§ ACTIVITY
In the entries below, find the line with "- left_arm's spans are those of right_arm" and the line with "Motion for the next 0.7". Return those two lines and all lines between them, exactly.

----- RECORDS FOR THE TASK -----

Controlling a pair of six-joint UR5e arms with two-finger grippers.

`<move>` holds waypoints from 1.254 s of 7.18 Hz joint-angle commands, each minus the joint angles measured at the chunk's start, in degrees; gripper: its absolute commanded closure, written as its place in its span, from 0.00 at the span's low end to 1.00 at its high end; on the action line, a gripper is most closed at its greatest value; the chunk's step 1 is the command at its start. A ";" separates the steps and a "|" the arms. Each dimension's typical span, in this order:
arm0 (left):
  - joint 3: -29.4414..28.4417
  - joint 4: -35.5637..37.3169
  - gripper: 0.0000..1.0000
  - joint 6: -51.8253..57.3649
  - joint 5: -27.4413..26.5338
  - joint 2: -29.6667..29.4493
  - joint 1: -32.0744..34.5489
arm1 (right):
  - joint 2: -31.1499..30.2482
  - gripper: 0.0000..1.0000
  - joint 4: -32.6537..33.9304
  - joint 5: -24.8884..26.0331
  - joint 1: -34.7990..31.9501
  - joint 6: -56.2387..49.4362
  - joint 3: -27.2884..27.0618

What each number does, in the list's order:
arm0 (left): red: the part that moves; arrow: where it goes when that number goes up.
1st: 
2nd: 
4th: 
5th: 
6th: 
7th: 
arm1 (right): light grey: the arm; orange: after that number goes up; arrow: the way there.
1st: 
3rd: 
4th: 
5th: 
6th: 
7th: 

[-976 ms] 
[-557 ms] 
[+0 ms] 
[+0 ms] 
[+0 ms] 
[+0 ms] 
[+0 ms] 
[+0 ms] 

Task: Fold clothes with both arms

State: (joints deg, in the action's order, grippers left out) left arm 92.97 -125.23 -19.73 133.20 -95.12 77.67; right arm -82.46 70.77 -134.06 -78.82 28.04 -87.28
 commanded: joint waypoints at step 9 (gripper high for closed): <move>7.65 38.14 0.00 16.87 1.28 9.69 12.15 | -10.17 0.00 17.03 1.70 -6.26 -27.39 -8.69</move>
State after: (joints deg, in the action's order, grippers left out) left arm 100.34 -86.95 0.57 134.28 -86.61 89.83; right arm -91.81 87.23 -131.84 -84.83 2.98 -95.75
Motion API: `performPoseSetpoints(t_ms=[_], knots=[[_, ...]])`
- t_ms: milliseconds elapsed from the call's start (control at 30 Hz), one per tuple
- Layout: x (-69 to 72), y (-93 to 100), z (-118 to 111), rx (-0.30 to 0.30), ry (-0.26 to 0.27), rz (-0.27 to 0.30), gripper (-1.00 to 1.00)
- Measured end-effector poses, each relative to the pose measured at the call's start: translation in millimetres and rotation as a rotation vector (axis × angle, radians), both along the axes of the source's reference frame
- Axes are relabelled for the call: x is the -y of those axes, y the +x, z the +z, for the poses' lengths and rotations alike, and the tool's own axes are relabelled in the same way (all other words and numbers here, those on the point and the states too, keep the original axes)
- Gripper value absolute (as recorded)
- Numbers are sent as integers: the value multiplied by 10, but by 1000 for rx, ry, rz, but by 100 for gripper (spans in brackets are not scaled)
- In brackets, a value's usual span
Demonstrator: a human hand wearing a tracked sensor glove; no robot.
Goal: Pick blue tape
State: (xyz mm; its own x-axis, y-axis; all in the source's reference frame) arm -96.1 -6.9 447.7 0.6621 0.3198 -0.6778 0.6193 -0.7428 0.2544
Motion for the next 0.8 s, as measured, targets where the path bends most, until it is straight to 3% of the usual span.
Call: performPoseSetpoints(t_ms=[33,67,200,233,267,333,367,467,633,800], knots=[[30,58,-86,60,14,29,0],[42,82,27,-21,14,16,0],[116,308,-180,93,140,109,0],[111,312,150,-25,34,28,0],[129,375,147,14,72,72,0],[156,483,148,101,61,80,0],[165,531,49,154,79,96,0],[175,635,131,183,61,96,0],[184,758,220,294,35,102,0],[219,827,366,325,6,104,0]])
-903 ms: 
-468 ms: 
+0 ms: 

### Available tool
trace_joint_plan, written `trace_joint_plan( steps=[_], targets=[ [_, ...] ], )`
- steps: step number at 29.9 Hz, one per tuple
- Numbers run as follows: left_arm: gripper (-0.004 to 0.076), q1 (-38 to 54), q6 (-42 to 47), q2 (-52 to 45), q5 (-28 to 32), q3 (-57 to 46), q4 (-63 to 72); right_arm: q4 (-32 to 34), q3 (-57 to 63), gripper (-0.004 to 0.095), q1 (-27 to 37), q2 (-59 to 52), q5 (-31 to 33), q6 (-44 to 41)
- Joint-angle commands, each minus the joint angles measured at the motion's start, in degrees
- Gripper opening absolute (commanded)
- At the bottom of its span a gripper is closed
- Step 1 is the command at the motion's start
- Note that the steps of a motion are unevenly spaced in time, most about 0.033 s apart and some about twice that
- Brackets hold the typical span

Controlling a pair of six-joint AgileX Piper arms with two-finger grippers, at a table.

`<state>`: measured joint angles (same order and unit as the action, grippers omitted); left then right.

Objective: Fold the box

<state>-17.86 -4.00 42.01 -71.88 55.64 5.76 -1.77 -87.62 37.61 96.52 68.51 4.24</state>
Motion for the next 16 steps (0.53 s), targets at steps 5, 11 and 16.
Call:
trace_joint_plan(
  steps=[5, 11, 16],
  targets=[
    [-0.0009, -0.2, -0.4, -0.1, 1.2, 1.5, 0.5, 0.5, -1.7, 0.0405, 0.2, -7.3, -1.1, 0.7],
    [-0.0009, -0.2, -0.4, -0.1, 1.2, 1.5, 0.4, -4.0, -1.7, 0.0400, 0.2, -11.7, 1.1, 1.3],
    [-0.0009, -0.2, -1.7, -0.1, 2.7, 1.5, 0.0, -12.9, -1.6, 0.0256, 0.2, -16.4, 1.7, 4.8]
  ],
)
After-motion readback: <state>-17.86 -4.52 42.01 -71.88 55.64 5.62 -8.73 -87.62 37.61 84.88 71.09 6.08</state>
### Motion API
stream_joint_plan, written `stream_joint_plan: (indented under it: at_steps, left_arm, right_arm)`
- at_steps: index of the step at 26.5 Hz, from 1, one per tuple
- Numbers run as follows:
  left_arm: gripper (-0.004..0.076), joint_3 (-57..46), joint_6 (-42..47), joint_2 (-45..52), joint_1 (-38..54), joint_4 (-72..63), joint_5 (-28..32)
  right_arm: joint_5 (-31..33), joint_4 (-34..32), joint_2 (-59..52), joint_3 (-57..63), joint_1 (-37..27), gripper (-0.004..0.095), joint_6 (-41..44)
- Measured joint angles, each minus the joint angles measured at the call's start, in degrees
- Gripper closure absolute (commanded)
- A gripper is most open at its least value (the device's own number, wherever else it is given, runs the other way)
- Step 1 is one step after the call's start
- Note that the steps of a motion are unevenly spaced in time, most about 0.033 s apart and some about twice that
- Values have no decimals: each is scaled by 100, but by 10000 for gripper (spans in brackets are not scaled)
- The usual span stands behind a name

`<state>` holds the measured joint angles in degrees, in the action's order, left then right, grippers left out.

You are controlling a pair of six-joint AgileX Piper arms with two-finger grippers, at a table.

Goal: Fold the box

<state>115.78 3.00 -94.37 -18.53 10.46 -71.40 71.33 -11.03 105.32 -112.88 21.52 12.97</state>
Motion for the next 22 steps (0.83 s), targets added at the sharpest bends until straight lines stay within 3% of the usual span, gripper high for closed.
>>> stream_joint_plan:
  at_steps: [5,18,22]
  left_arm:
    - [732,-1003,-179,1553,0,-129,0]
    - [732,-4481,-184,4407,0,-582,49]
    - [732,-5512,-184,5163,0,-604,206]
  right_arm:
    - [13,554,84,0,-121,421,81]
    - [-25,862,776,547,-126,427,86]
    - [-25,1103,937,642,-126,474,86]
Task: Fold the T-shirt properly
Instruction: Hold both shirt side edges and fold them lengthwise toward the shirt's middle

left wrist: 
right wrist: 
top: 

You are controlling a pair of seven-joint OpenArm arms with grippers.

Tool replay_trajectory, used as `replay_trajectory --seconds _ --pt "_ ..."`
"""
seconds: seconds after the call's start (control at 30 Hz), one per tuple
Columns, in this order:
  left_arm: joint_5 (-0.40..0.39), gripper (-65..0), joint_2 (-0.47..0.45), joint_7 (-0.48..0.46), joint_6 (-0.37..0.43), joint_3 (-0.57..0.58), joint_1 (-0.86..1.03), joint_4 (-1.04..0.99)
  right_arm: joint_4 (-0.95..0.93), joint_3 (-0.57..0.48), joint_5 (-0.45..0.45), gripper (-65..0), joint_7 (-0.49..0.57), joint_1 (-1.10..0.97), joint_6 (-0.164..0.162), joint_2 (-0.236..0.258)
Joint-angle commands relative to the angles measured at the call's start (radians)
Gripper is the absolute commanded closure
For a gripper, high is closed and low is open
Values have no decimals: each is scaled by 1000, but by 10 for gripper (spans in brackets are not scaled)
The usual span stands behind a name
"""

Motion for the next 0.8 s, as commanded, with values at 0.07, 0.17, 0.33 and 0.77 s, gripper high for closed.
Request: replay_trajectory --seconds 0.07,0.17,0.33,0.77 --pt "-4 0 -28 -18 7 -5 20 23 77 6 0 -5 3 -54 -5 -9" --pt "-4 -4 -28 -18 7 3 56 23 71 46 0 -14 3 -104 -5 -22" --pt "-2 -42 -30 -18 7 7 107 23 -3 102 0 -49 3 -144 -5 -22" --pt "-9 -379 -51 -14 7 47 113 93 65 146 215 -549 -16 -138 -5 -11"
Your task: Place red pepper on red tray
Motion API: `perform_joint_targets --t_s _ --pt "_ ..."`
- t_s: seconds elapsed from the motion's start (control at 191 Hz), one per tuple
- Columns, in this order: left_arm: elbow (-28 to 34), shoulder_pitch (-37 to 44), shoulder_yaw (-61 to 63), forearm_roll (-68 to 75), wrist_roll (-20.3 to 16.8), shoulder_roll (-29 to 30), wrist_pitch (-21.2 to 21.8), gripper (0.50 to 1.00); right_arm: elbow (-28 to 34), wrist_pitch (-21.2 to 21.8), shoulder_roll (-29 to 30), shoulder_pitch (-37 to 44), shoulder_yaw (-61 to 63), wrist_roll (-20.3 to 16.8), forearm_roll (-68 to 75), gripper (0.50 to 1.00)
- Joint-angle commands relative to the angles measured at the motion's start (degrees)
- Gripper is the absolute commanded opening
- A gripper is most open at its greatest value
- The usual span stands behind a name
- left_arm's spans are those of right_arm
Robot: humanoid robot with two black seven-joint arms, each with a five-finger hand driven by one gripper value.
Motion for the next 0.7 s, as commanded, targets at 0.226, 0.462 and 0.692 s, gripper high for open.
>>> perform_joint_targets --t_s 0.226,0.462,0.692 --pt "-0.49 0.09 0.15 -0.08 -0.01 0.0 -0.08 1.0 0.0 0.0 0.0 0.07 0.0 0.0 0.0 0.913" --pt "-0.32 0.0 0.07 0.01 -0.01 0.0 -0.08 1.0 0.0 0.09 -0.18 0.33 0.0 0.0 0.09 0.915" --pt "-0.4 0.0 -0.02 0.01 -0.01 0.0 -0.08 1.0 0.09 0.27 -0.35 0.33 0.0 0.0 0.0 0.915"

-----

§ SOLUTION FOR THIS EXERCISE
- left_arm's spans are those of right_arm
Robot: humanoid robot with two black seven-joint arms, each with a five-finger hand driven by one gripper value.
Motion for the next 0.7 s, as commanded, targets at 0.226, 0.462 and 0.692 s, gripper high for open.

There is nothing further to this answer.